By William Kumwembe:
Malawi’s headline inflation as measured by the Consumer Price Index (CPI) went down in January 2019 to 8.8 percent from 9.9 percent registered in December 2018.
Figures which National Statistical Office (NSO) released Wednesday show that, despite the significant month-on-month drop in inflation, the rate is 0.7 percentage points higher than that recorded in January 2018.
Food inflation went down to 10.7 percent in January 2019 from 12.0 percent recorded in December 2018.
Non-food inflation also went down from 8.2 percent in December 2018 to 7.1 percent.
The non-food inflation drop was partly influenced by downward adjustments of fuel prices for two months in a row.
Ironically, although inflation fell back-to-back for two months, there are fears from the food market where prices of the staple food, maize, are under intense pressure with the lean season now at its peak.
A 50 kilogramme (kg) bag of maize is selling at an average price of K10,000 in Blantyre, up from K7,500 in November.
But State-owned grain marketer, the Agricultural Development and Marketing Corporation (Admarc), recently said Malawians should not panic during the lean period as it has enough maize at a price of K7,500 per 50kg bag.
Short queues were seen at some Admarc markets yesterday in some places in Malawi’s commercial city, Blantyre, where consumers waited for a turn to purchase the staple commodity.
In its 2018 Annual Economic Report, Nico Asset Managers says, as Malawi approaches maize harvest season, food prices are expected to start declining.
“This will ease the food inflationary pressures. The rainfall pattern will continue affecting the agricultural sector performance and, inevitably, inflation in 2019.
“A good rainfall pattern results in a sufficient and increased agricultural production.

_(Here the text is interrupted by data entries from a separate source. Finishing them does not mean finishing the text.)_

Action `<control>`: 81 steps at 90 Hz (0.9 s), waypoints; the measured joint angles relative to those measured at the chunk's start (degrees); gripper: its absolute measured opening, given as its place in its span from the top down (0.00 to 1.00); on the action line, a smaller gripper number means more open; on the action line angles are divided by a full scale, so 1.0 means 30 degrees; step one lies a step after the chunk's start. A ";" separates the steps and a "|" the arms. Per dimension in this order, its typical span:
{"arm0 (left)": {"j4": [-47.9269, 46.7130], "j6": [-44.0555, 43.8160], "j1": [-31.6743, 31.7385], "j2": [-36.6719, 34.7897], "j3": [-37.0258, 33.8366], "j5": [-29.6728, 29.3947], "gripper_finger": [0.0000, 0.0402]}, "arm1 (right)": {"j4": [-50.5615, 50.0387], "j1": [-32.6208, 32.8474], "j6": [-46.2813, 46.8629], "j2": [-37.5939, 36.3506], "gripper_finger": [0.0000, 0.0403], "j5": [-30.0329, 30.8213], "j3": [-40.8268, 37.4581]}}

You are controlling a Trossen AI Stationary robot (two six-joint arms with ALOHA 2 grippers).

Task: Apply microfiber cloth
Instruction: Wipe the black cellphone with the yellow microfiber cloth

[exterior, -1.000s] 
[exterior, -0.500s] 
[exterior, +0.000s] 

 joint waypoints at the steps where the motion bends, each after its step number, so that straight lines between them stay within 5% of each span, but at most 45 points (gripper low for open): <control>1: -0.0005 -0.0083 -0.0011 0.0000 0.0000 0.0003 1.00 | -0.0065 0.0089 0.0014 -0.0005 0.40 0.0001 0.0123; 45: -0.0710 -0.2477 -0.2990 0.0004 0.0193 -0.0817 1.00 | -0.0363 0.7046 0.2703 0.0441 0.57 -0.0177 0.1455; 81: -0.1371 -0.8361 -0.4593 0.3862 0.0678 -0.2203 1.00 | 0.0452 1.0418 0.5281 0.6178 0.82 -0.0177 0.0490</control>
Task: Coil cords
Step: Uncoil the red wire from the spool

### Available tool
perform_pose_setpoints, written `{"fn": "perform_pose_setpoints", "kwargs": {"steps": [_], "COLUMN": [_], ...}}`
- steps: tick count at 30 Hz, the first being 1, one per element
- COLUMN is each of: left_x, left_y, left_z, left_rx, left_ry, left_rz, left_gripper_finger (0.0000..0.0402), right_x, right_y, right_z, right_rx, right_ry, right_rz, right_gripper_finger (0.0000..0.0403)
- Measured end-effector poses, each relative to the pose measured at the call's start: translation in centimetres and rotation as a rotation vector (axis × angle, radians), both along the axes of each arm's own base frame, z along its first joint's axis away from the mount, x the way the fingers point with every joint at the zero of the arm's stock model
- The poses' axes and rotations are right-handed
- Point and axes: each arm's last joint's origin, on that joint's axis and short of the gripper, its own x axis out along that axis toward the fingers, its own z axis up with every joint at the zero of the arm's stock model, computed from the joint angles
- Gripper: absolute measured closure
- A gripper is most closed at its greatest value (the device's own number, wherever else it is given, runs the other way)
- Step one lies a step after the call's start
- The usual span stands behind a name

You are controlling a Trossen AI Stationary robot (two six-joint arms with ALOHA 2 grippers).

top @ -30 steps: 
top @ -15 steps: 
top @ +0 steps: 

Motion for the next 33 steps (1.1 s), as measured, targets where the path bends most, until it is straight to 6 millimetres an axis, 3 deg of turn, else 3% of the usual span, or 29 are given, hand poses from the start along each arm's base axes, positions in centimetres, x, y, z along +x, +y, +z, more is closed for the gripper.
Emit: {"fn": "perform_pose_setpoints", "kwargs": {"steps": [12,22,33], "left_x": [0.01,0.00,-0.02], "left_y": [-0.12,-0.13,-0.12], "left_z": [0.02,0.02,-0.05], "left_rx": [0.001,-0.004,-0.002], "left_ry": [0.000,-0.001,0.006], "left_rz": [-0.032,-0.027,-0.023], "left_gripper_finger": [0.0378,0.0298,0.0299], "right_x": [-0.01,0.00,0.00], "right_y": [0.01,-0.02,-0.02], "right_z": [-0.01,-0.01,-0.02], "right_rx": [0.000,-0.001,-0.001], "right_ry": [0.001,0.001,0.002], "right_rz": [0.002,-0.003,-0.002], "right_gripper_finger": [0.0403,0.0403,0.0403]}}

This will assist in relieving some inflationary pressures,” Nico Asset Managers says.
However, some commentators have warned that inflation could come under pressure in the first half of the year due to spending associated with the May 21 elections.
Earlier, an economic commentator and lecturer at ATC, Sam Chiwaula, warned of a continued volatility in inflation in the short to medium terms.
“This will be compounded by an increase in money supply resulting from the tripitite elections, thereby increasing aggregate demand for essential goods and services, which in turn will see inflation rising further,” Chiwaula said.
But monetary authorities said they expect the headline inflation to hit average 9.3 percent in the first quarter of 2019.
In its latest Monetary Policy report, the Reserve Bank of Malawi predicted headline inflation to hit average nine percent in the second quarter.
The predictions are 0.7 percentage points and 1.0 percentage points lower than what was predicted during the previous Monetary Policy Committee meeting.
The Economist Intelligence Unit has predicted Malawi’s annual inflation to average 8.9 percent in 2019.